So we hired and independent Industrial Hygienist out of Dallas to come down and have a look. They took coolant samples from his machine and all the others where BeCu had been machined, they hung sniffers around all the burr hands' necks to take air samples where they worked. I was actually a little concerned about their exposure, myself. They spent all day with air motors and flap wheels, scotchbrite discs, files and sandpaper....all things that made fine particles (especially compared to a lathe). Their hands were black and green by the end of the day. Of course they washed before eating and smoking, but still.....some of it had to have gotten into their bloodstream, in my opinion. After a week, all the tests were done and we were nervously waiting on the results, under threat of a lawsuit from the lathe operator.

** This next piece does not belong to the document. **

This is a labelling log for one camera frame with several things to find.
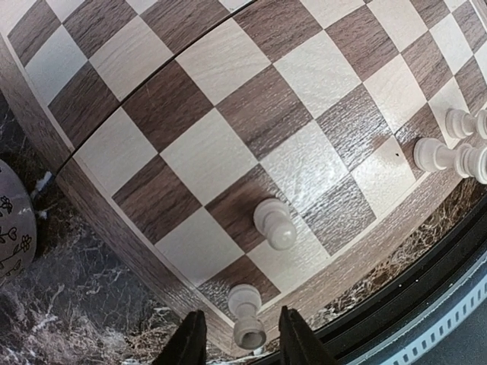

He was 100% clean. The coolant (one of the Trim products, iirc) was not a solvent for Be, and any particulate matter was too heavy to stay in suspension, so his skin tests were negative. My burr guys were, to my amazement, also clean. All well below OSHA exposure limits. We had no problem with machining BeCu. As it turned out, we had Brush-Wellman, NGK, and one other mfg of BeCu material furnish us with all the appropriate safety documentation during this period, and it all pointed to the hazardous operations the actually DO exist when working with it. We didn't do any of them. Most were more closely connected with the creation of the alloy to begin with, so it was well upstream of us in the first place. If you melt it, yes the fumes are hazardous. If you weld it, yes, the fumes are hazardous.....I forget the actual size of the particulate that was the threshold for concern, but it was on the order of smoke size . And I know of no machine shops that deal with it at a hazardous level. IMO, the concern is much overblown. I spent literally days researching and in meetings about it, and that is my opinion.
I love machining the stuff actually. Not lately, but I had picked up several jobs for other shops who got scared of it, from all over the country. It's expensive, but I like it. I have a good friend who is a major distributor of it up in WI. In fact, he owns a smelter in Italy where it is made.
Oh the operater was allergic to the coolant, so we moved him to a machining center.....no more problem. He quit not long after.